In Bitter Harvest George Mendeluk explores a tragic period in Ukraine’s history by making it the background to a love story.
Sweet Corn
by Alexa DalbyBitter Harvest
CAUTION: Here be spoilers
Clearly a deeply felt film whose producers’ mission is to cast a spotlight on a hidden Ukrainian tragedy, Bitter Harvest has difficulty living up to the powerful tragic sweep of its subject.
It views Stalin’s genocidal policies of the 1930s towards Ukraine through the prism of the story of two lovers, Yuri (Max Irons, The Riot Club) and Natalka (Samantha Barks, Eponine in Les Misérables).
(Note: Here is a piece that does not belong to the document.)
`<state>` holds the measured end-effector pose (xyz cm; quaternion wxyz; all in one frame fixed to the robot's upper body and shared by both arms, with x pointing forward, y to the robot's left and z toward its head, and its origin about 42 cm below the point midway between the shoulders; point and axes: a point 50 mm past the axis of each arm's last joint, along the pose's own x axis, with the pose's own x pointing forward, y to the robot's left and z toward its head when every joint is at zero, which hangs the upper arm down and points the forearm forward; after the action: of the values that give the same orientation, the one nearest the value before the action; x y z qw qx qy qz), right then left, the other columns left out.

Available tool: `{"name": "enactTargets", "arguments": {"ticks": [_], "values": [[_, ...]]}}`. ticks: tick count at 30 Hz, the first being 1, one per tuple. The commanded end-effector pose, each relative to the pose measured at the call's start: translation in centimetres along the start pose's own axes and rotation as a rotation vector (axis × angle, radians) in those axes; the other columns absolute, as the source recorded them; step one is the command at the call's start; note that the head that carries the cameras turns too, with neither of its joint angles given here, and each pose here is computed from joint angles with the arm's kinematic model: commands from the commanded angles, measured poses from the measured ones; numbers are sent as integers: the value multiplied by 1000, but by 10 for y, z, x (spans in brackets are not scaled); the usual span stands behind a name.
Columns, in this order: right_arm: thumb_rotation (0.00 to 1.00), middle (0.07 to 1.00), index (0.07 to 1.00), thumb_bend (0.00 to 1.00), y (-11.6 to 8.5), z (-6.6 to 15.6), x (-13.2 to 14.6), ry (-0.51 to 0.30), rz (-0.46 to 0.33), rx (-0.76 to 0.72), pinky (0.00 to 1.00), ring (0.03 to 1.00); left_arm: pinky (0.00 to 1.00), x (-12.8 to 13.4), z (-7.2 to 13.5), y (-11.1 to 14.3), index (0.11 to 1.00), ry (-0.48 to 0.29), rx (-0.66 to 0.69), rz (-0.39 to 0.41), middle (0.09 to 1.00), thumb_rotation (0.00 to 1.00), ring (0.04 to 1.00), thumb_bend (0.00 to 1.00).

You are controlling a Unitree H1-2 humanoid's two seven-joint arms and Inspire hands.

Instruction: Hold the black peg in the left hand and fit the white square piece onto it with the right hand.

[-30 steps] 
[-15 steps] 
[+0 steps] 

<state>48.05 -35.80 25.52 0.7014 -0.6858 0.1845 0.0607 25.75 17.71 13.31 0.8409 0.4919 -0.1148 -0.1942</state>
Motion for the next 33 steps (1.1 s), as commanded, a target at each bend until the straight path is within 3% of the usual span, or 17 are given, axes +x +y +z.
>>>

They fall in love as children, and though they grow up in an idyllic Ukrainian village where picturesque peasants harvest great quantities of grain while singing traditional songs and dancing, they both sport impeccable English accents. Yuri’s pugnacious father is played by Canadian Barry Pepper (Monster Trucks) with a slight Bronx accent and Yuri’s grandfather, a revered renowned warrior, by veteran Terence Stamp, gritty and resplendent in his occasional appearances under a large Cossack hat.
As adults, Yuri and Natalka marry. Yuri leaves for Kiev to fulfil his ambition to become an artist, planning for Natalka to join him there. But meanwhile Stalin (Gary Oliver, Father Brown), luxuriating in Moscow amid the fruits of his dictatorship, orders increasingly severe appropriation of Ukraine’s harvest for Russia’s benefit, throwing the country’s formerly prosperous people into man-made famine (the 1932-1933 Holodomor) and forced collectivisation. His orders are enforced locally by a brutal commandant (Tamer Hassan, Game of Thrones).
In this era of political flux and mass starvation, society and even art become politicised. Yuri’s childhood friend (Aneurin Barnard, SS-GB), also now in Kiev, starts as a local communist party leader and becomes a demagogue. Yuri’s art college starts to direct the kind of paintings he is allowed to do. Violent upheavals and uprisings follow as Yuri, his family and Ukrainian resistance groups fight to try to change the course of events.
An epilogue gives the details of what it dubs ‘a great crime against humanity’ and dedicates the film to the millions of innocent victims. For that reason alone, the film deserves respect and is worth seeing as a history lesson and for the sake of its worthy aims. But they deserved better.
Bitter Harvest was made and privately financed by Canadians of Ukrainian descent, whose families lived through these events and emigrated – it’s obviously a labour of love. And, of course, Ukraine’s relationship with Russia is an ongoing contemporary issue. However, director George Mendeluk’s experience seems to be in directing for television and though the cast do their best, more rigorous attention to the cliched screenplay and direction combined with a bigger budget might have lifted Bitter Harvest for the big screen.
Bitter Harvest is released on 24 February in the UK.